Origin of hydrous fluids at seismogenic depth: Constraints from natural and experimental fault rocks
Introduction
Faults are important conduits for fluid flow in the lithosphere (e.g., Kerrich, 1986, Caine et al., 1996, McCaig, 1997), and fluids are linked to the chemical and mechanical processes controlling fault mechanics during the seismic cycle (e.g., Etheridge et al., 1984, Reynolds and Lister, 1987, Hickman et al., 1995). Variations in fluid pressure might trigger seismicity by lowering the effective stresses and facilitating earthquake nucleation (Sibson, 1973, Sibson, 1974, Beeler et al., 2000, Cocco and Rice, 2002, Miller et al., 2004). Long term fluid–rock interactions during the interseismic period promote mass transfer processes and mineral reactions, which gradually modify the composition and texture of fault rocks, controlling their mechanical properties, and accommodating aseismic creep (e.g., Sibson, 1977, Wintsch et al., 1995, Collettini et al., 2009, Gratier et al., 2011). Fault rocks include deformation structures formed in the various phases of the seismic cycle, and a combined textural and geochemical analysis of fault rocks has given insights on the origin of fluids in different geological environments (e.g., Lin et al., 2003, Ghisetti et al., 2001, Vannucchi et al., 2010).
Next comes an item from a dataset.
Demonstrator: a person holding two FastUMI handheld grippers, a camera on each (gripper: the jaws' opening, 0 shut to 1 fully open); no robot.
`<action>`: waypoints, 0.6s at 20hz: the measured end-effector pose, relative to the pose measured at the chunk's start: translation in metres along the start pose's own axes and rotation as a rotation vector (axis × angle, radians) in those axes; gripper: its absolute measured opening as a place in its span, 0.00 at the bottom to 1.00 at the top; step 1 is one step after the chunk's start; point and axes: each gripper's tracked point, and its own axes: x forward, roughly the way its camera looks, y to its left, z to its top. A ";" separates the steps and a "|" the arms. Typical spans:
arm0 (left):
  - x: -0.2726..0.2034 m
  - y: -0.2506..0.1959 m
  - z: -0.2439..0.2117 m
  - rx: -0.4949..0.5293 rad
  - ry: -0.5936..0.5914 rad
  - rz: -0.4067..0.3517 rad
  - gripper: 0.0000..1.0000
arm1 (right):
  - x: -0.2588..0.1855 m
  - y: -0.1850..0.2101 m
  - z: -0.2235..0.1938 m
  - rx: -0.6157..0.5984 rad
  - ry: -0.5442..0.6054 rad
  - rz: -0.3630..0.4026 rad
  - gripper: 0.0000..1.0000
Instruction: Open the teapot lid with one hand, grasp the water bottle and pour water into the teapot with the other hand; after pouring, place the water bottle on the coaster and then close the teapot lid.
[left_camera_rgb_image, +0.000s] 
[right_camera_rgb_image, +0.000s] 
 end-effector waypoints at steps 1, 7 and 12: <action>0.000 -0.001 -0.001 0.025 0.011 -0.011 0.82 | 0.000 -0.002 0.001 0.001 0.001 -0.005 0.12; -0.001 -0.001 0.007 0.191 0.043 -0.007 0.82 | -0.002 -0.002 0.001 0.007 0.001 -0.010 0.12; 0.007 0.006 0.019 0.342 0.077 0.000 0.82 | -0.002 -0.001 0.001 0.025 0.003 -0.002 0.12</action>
At depth of nucleation of many crustal earthquakes, between 7 and 15 km (Scholz, 2002), faults in silicate rocks commonly contain cataclasites and, sometimes, pseudotachylytes (Sibson, 1977, Scholz, 2002). Cataclasites are cohesive fault rocks composed of wall rock fragments (Sibson, 1977), cemented by a mineral assemblage which is generally more hydrated than the wall rock (e.g., Magloughlin, 1992). Pseudotachylytes are solidified friction-induced melts which form during fault slip at seismic rates (∼1 m s−1) (Sibson, 1975) and are thought to form in the absence of pore fluids (e.g., Sibson and Toy, 2006). During seismic slip, it is expected that any fluid in the slipping zone would be pressurized because of frictional heating, causing total release of stresses and inhibiting melting (Sibson, 1973, Rice, 2006). However, pseudotachylytes often post-date hydrothermally cemented cataclasites (Magloughlin, 1992, Fabbri et al., 2000), thereby implying that pseudotachylytes can actually form in a fluid infiltrated fault. Importantly, formation of friction melts in the presence of fluids during earthquakes is supported by evidence from faults hosted in cohesive silicate-bearing rocks and from experiments, including: (1) the coexistence, in the same slipping zone, of pseudotachylytes in compressional jogs and vein fillings (precipitated from fluids) in dilatational jogs (Kirkpatrick and Shipton, 2009, Griffith et al., 2010); (2) the presence of vesicles, amygdales, and fluid inclusions in some pseudotachylytes (e.g., Maddock et al., 1987, Boullier et al., 2001, Magloughlin, 2011); (3) the formation of friction melts in experiments reproducing seismic deformation conditions in the presence of pore water (Violay et al., 2013). As a consequence, frictional melts are likely to dissolve any fluid impregnating the fault rocks or derived from melting of the hydrated minerals inside and close to the slipping zone.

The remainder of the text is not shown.